Otwierając konferencję, Grzegorz Napieralski podkreślił, że lewica ma swoje miejsce w historii, idee, o które walczy i swój dorobek. Jego zdaniem jednak, to inne siły polityczne, szczególnie prawicowe, budują całkowicie inny obraz Polski, inną historię, inne przekazy dotyczące tego, co działo się w Polsce na przestrzeni lat.
- Naszym wielkim zadaniem i wielką bitwą, którą musimy stoczyć w polskiej debacie publicznej, aby nie zapomniano o wielkiej historii lewicy w Polsce (...) Wierzę głęboko, że ta dzisiejsza, pierwsza tak ważna historyczna debata o miejscu lewicy pokaże i odwróci tę bardzo złą tendencję do ujednolicania historii pod dyktando jednej, prawicowej partii politycznej - zaznaczył lider Sojuszu.
Bardzo ważne wystąpienie miał przewodniczący Komisji Historycznej PPS – prof. Krzysztof Dunin-Wąsowicz. Podkreślił on ogromna rolę, jaką odegrała w przeszłości i odgrywa dziś myśl polityczna polskich socjalistów, szczególnie łączenie elementów walki o niepodległość z walką o sprawiedliwość społeczną. Wskazał, iż lewica nie może godzić się na poprawianie kapitalizmu.
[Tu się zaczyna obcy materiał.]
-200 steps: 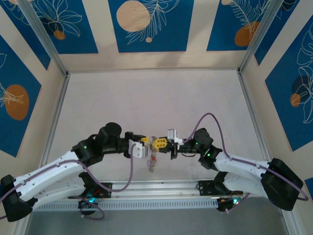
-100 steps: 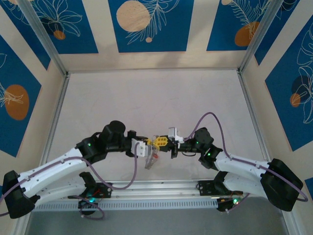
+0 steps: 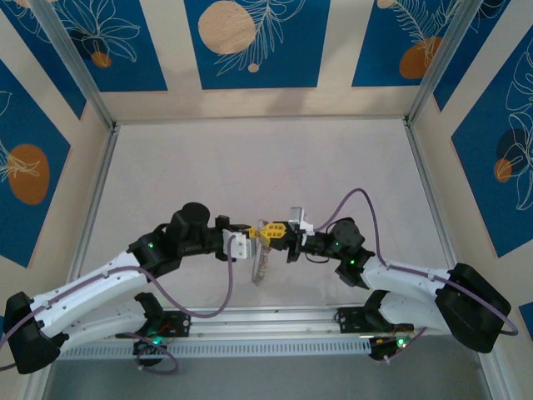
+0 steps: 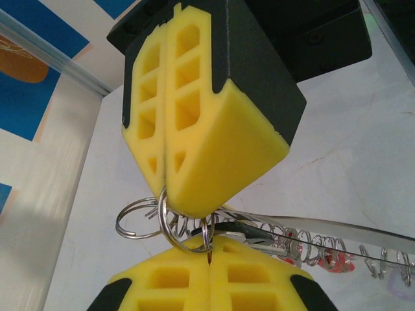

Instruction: Put the keys on the keyring

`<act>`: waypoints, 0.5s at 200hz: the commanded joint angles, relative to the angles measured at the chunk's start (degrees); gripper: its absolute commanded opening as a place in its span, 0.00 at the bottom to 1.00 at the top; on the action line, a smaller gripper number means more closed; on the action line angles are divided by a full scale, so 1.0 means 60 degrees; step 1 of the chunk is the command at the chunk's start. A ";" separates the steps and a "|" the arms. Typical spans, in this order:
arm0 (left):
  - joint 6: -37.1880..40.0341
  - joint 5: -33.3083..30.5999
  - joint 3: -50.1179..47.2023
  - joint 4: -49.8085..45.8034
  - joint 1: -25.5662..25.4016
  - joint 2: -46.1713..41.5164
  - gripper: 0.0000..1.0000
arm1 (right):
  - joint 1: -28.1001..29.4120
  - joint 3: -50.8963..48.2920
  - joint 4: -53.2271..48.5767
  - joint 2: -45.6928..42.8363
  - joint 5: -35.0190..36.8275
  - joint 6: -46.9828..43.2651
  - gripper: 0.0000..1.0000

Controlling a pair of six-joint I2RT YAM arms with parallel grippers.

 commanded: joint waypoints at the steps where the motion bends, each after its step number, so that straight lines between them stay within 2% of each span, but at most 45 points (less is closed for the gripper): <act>1: -0.0255 0.0672 -0.0163 0.0064 -0.0104 -0.0154 0.09 | -0.0037 0.0167 0.0742 0.0016 0.1205 0.0220 0.00; 20: -0.0507 0.0805 -0.0254 0.0236 -0.0103 -0.0148 0.14 | -0.0037 0.0182 0.0847 0.0193 0.1288 0.0229 0.00; 61: -0.1136 0.0507 -0.0546 0.1048 -0.0092 -0.0286 0.14 | 0.0095 0.0163 0.1374 0.0711 0.1730 0.0399 0.00; 85: -0.1171 -0.0247 -0.0584 0.1094 -0.0082 -0.0335 0.15 | 0.0153 0.0182 0.1260 0.0744 0.1712 0.0269 0.00; 100: -0.1198 -0.0721 -0.0624 0.1040 -0.0028 -0.0416 0.23 | 0.0133 0.0179 0.1208 0.0710 0.1582 0.0201 0.00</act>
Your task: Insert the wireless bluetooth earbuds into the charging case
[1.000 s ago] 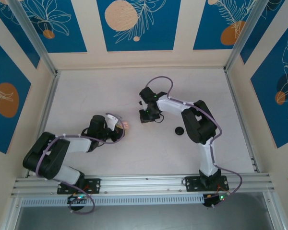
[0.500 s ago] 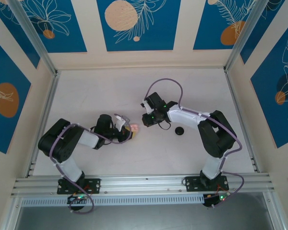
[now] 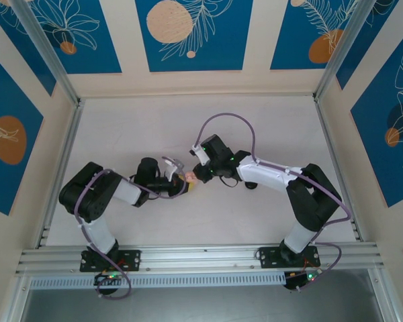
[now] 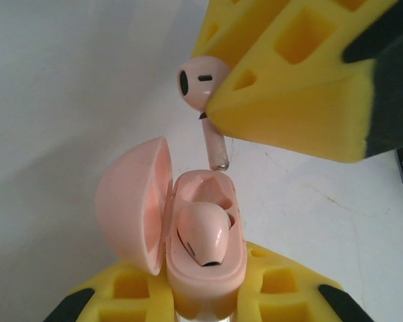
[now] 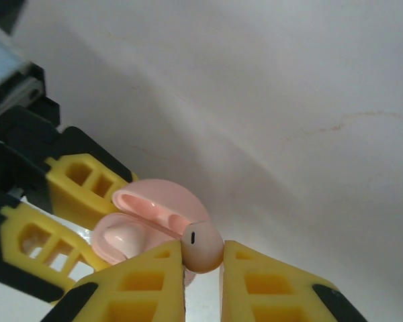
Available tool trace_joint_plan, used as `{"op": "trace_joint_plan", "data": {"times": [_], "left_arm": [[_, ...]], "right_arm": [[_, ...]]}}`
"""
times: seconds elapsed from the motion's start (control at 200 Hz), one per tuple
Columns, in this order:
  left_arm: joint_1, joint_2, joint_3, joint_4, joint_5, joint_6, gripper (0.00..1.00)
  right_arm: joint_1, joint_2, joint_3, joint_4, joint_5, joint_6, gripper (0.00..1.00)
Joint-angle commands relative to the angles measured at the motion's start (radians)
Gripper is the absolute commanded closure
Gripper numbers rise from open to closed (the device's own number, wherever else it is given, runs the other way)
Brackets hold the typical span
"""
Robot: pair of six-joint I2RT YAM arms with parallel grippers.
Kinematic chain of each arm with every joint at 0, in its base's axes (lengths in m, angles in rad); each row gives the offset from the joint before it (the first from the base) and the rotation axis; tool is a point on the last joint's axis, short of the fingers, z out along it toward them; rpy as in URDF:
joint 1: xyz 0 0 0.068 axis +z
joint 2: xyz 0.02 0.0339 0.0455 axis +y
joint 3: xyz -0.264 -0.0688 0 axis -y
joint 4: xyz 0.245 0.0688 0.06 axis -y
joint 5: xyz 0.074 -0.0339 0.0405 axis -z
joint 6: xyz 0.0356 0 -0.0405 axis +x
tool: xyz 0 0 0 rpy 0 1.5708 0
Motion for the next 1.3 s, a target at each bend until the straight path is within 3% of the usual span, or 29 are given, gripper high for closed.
{"op": "trace_joint_plan", "data": {"times": [0.0, 0.515, 0.95, 1.295], "left_arm": [[-0.008, 0.015, 0.017, 0.080, 0.048, -0.038, 0.86], [-0.008, 0.014, 0.018, 0.145, 0.056, -0.096, 0.86], [-0.008, 0.003, 0.027, 0.132, 0.051, -0.089, 0.86], [-0.008, -0.021, 0.017, 0.117, 0.048, -0.055, 0.86]], "right_arm": [[0.009, -0.033, -0.020, 0.024, 0.015, -0.041, 0.83], [0.052, -0.035, -0.024, 0.012, 0.059, -0.115, 0.83], [0.047, -0.097, -0.079, 0.033, -0.095, -0.126, 0.82], [0.021, -0.084, -0.069, 0.045, -0.147, -0.085, 0.81]]}}
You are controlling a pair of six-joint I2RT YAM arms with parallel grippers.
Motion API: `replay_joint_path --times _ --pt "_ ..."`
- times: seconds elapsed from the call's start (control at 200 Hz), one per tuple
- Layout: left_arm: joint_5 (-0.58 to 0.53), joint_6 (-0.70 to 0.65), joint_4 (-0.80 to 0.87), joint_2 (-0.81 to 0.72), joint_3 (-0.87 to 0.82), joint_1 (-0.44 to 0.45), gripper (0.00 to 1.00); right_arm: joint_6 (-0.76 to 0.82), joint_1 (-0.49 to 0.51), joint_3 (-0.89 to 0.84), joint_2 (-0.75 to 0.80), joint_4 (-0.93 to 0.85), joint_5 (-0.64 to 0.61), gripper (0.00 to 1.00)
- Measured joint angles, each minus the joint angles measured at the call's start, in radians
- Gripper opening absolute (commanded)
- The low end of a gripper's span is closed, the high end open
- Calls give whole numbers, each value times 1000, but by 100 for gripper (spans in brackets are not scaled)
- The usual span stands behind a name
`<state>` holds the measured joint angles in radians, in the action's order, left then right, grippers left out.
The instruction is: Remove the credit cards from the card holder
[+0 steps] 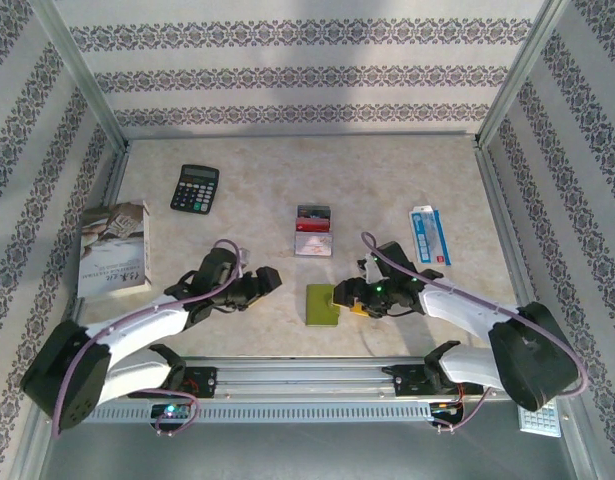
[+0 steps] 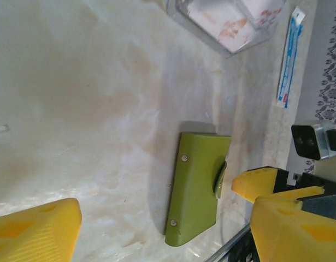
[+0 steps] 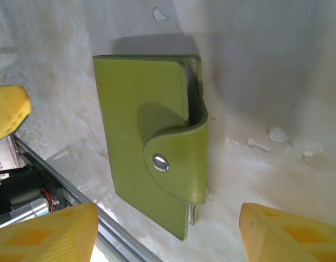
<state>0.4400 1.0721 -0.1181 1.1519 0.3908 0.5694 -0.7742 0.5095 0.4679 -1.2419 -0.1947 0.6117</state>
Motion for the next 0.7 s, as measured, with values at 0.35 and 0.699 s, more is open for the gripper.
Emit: replay_joint_path --times 0.35,0.699 --pt "-12 108 -230 293 72 188 59 -26 25 -2 -92 127 7 59" --pt "-50 241 -479 469 76 261 44 -35 26 -23 -120 158 8 55"
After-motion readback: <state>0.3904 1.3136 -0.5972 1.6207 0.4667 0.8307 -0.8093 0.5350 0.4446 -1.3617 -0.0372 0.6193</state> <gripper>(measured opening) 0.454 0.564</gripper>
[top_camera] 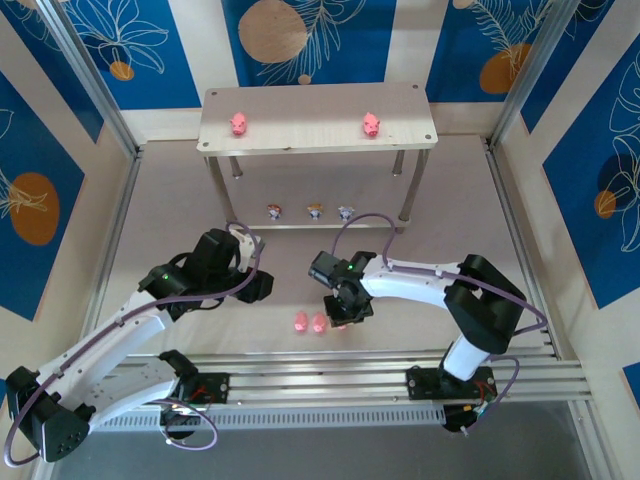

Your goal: Place and organize the plastic toys onto the shelf

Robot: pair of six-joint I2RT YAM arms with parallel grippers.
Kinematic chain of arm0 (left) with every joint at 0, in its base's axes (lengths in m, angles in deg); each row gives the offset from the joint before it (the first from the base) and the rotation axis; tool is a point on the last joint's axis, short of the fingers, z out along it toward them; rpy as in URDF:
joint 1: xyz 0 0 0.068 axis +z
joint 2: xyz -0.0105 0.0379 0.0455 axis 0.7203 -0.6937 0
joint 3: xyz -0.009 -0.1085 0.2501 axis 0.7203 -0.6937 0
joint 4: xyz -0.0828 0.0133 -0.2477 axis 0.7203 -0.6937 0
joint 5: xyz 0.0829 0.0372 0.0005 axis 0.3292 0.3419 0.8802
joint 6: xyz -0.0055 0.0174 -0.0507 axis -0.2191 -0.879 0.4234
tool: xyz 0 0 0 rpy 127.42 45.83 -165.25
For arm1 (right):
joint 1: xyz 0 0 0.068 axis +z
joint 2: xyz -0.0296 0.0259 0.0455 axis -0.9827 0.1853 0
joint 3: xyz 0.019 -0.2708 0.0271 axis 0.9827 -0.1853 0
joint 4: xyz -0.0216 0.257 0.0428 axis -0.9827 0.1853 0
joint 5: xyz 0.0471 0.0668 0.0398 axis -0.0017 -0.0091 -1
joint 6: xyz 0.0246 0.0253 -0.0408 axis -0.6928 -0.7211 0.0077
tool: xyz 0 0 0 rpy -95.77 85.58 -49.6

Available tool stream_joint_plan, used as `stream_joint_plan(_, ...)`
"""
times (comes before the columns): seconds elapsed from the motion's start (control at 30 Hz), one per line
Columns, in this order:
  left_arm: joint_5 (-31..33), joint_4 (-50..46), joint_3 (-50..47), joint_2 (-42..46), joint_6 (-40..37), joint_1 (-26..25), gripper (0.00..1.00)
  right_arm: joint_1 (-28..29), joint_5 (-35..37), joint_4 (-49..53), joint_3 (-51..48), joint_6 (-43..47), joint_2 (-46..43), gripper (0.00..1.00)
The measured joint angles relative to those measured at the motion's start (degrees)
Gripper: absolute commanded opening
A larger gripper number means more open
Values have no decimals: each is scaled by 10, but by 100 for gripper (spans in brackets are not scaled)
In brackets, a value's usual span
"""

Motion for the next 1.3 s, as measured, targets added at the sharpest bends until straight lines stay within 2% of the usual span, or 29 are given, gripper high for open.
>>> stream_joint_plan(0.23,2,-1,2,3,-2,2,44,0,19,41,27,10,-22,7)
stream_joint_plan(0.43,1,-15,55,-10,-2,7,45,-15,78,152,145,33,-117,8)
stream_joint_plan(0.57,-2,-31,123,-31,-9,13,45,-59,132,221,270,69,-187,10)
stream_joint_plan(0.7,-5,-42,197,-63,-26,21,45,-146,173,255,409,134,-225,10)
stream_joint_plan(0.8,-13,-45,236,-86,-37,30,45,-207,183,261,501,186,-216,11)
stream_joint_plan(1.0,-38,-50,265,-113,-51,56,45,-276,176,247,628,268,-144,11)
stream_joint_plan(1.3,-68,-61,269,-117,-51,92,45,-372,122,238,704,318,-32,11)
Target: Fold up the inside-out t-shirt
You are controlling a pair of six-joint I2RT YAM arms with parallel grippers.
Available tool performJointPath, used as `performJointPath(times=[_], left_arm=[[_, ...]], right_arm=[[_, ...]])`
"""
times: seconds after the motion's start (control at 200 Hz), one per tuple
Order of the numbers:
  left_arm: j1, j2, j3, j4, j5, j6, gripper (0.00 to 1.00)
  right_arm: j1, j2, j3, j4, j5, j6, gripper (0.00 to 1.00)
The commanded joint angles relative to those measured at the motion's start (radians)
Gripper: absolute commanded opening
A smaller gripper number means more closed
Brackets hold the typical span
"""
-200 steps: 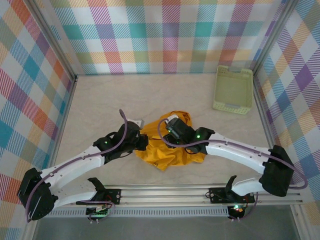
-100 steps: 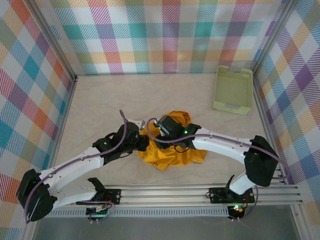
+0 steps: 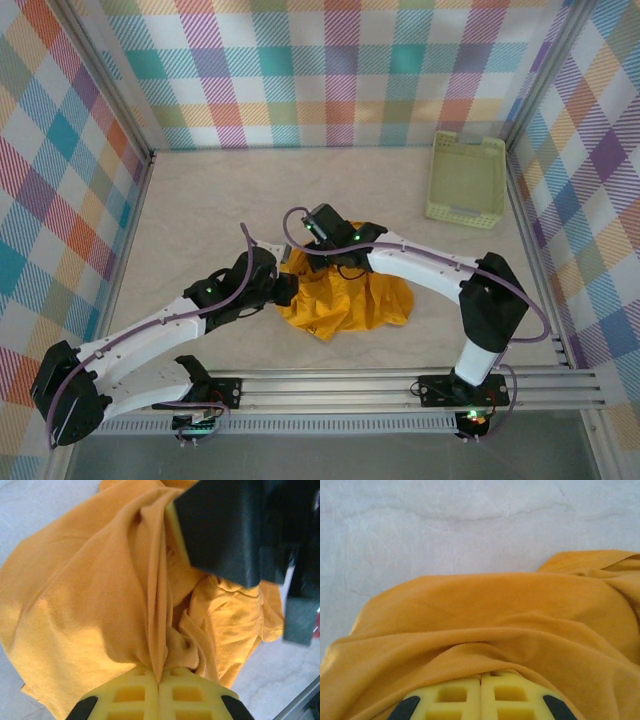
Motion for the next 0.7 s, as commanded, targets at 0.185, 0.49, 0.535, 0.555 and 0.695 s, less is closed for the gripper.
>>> performJointPath(times=[0.185, 0.49, 0.535, 0.555, 0.695], left_arm=[[-0.023, -0.013, -0.047, -0.024, -0.01, 0.041, 0.0], [-0.024, 0.039, -0.043, -0.002, -0.054, 0.027, 0.0], [-0.024, 0.037, -0.043, -0.004, -0.061, 0.024, 0.0], [-0.024, 0.036, -0.043, -0.003, -0.064, 0.025, 0.0], [-0.024, 0.037, -0.044, 0.034, -0.065, 0.02, 0.0]], right_arm=[[-0.126, 0.011, 0.069, -0.031, -0.008, 0.022, 0.0], [-0.076, -0.121, -0.014, -0.103, -0.014, -0.023, 0.46], [-0.055, -0.146, -0.026, -0.13, -0.013, -0.017, 0.48], [-0.042, -0.158, -0.035, -0.138, -0.011, -0.014, 0.48], [0.045, -0.206, -0.09, -0.167, -0.001, 0.056, 0.48]])
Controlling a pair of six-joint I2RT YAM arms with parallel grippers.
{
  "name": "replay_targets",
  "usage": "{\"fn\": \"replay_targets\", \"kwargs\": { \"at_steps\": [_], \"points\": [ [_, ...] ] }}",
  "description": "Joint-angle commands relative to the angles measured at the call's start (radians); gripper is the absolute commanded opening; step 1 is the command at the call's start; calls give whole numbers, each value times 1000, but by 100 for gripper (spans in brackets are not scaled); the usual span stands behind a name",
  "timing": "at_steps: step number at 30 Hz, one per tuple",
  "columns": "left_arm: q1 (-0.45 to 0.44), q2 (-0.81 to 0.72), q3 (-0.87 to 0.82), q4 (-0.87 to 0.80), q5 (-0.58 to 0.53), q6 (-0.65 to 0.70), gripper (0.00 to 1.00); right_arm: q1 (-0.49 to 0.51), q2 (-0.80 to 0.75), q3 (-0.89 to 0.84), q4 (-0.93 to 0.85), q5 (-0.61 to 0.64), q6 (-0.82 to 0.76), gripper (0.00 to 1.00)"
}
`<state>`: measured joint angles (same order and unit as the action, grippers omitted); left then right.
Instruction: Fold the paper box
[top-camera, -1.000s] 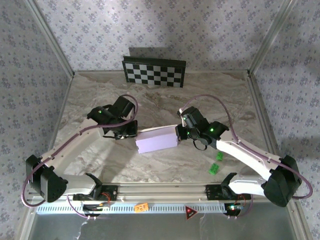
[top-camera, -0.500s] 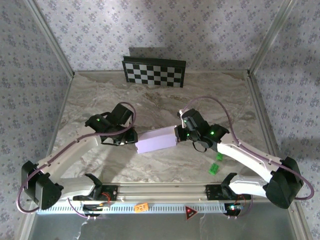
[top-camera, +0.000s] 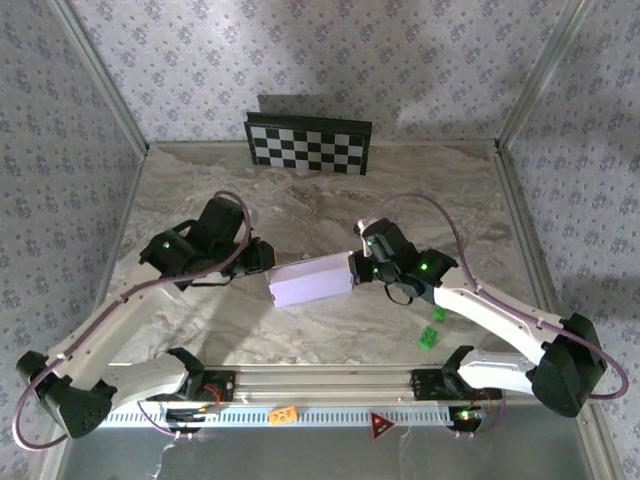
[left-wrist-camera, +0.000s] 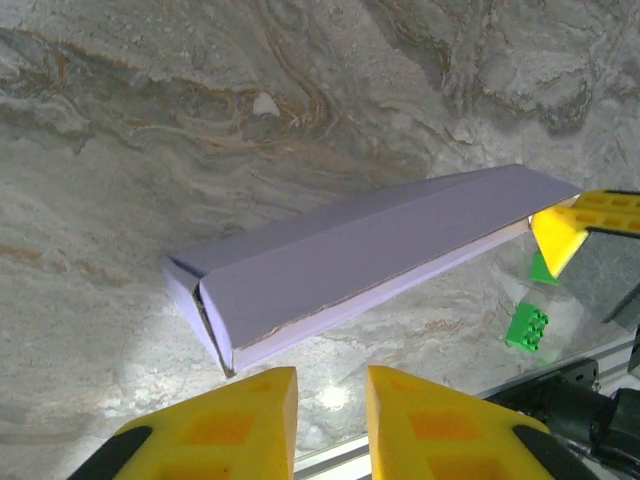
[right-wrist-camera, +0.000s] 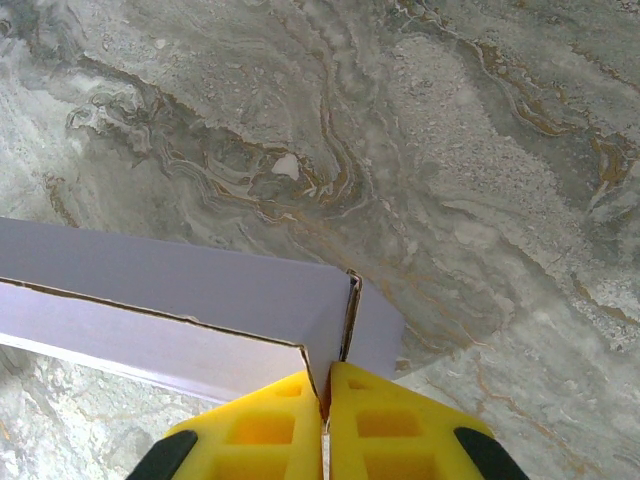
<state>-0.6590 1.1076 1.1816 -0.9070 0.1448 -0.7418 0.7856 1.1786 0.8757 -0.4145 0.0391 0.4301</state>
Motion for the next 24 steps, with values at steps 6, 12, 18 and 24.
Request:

Winna walczyć o realizację w praktyce wartości socjalizmu demokratycznego.
Konferencja odbywała się w atmosferze podkreślanych przez wszystkich wielkich zasług dla tradycji lewicowej polskich socjalistów, szczególnie PPS. Uznano, że zanikają powoli wielkie podziały na lewicy dotyczące odwoływania się do różnych tradycji ideowych i historycznych. Daje to szansę na autentyczne porozumienie, dialog i zbudowanie wspólnych założeń programowych.
Konferencja wspierana była przez Fundację im. R. Luksemburg.